Assignment: What lines in the data hold the string "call"? Show them.

Raw data:
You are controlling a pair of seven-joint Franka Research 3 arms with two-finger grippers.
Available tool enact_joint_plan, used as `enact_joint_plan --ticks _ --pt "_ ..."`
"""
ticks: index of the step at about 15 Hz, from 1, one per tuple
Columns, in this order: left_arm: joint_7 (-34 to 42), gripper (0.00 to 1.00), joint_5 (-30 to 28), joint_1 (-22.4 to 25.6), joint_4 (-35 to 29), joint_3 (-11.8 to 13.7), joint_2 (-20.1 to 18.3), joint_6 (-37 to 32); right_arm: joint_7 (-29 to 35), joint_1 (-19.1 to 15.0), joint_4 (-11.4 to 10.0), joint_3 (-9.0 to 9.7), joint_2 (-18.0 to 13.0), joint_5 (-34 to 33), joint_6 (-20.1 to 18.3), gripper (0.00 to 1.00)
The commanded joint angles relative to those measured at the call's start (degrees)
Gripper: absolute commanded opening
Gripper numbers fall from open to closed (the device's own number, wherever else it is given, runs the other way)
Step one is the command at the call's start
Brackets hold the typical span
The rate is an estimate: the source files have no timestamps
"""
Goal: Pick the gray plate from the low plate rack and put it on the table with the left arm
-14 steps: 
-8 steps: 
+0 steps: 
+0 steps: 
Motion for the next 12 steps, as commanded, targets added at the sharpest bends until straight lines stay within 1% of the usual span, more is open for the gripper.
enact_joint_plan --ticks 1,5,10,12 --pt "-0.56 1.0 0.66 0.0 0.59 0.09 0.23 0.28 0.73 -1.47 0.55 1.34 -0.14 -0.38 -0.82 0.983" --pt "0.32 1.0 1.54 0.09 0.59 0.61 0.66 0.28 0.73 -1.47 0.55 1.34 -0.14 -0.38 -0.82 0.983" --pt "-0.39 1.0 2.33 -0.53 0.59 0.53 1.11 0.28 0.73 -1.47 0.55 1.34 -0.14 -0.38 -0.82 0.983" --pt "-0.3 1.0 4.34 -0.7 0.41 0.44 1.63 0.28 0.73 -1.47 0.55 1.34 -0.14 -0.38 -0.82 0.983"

Response area:
The commanded joint angles relative to those measured at the call's start (degrees)
Step one is the command at the call's start

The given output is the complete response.